Collected data
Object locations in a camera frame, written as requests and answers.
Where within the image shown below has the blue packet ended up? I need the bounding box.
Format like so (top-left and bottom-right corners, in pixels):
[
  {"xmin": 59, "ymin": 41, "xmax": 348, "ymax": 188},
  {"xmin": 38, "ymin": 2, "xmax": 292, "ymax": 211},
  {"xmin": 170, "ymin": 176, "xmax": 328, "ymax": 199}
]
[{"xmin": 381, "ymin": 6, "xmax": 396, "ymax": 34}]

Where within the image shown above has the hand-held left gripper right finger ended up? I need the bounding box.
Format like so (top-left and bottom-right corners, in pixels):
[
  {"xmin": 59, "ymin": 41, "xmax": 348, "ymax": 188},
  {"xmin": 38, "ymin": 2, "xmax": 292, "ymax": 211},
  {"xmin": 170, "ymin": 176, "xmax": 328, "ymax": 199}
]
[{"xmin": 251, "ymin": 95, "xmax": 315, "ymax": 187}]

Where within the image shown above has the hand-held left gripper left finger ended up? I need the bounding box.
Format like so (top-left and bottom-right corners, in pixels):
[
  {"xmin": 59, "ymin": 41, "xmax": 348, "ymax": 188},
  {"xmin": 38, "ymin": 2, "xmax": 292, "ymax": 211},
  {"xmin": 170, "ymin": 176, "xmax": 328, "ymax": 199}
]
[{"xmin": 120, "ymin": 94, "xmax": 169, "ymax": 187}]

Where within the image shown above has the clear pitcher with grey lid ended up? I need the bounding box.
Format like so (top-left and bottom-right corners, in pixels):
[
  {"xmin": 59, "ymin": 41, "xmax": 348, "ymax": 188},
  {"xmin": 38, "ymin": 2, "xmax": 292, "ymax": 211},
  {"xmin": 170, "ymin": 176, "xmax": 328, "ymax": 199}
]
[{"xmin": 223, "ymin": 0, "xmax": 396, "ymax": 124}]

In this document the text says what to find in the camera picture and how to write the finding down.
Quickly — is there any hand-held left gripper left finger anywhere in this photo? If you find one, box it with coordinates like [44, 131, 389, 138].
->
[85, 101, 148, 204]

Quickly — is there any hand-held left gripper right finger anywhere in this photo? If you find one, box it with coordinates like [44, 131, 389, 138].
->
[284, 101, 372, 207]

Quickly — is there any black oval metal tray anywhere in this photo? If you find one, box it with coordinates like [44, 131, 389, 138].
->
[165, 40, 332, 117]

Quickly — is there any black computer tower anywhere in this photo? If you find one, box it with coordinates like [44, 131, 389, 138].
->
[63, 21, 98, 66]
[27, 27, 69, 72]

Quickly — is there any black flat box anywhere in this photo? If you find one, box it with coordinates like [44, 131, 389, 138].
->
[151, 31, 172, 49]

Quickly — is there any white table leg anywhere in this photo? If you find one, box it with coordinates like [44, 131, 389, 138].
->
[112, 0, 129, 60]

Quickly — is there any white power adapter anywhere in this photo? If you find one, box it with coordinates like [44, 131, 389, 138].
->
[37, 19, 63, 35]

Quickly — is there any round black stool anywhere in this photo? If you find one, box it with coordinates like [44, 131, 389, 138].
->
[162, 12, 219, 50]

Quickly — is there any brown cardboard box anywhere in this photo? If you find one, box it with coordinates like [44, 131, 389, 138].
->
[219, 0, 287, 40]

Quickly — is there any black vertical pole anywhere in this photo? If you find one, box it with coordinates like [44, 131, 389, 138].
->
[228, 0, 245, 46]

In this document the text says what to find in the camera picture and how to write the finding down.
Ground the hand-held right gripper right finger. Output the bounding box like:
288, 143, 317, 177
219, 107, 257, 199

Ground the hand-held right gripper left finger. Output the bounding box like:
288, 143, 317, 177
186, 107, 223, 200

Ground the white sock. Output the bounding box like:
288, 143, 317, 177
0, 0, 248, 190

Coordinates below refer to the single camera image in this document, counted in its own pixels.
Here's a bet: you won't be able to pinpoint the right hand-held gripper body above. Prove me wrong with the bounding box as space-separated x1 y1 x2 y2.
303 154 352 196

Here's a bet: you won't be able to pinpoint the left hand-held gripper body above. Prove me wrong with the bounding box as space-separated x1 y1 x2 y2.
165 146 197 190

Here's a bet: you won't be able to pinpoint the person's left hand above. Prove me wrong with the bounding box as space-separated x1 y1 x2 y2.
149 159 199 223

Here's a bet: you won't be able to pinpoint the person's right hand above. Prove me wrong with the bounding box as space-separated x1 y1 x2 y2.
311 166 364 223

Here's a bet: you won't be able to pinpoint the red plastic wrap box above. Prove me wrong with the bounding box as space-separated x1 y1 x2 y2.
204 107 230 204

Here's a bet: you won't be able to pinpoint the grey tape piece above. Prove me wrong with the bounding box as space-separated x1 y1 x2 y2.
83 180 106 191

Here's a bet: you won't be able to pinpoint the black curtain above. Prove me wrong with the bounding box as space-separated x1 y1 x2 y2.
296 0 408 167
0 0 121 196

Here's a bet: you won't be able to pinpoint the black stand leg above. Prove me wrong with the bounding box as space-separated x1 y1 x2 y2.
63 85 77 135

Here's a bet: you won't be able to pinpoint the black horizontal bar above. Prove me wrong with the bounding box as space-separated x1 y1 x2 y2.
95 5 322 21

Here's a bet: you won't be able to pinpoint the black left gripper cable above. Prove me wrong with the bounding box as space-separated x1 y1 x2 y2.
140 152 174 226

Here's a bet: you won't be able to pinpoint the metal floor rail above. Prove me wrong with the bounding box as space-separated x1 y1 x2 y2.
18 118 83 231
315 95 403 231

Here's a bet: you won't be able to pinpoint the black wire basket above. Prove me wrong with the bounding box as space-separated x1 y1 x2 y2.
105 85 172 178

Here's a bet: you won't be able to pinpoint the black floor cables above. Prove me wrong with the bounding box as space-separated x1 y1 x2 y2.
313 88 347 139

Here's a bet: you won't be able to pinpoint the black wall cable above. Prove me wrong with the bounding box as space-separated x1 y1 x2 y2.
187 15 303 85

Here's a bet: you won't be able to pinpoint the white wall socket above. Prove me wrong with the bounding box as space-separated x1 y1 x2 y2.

» Exercise goal: Search the data above for the string "white" and report each line that holds it.

» Reply:
Quickly — is there any white table leg anywhere in this photo? If you find one, box it with coordinates like [44, 131, 389, 138].
Quickly — is there any white power adapter anywhere in this photo? If you find one, box it with coordinates like [44, 131, 389, 138].
Ground the white sock. Output the bounding box like:
Here's a bet: you won't be able to pinpoint the white wall socket above. Prove me wrong with the bounding box as space-separated x1 y1 x2 y2.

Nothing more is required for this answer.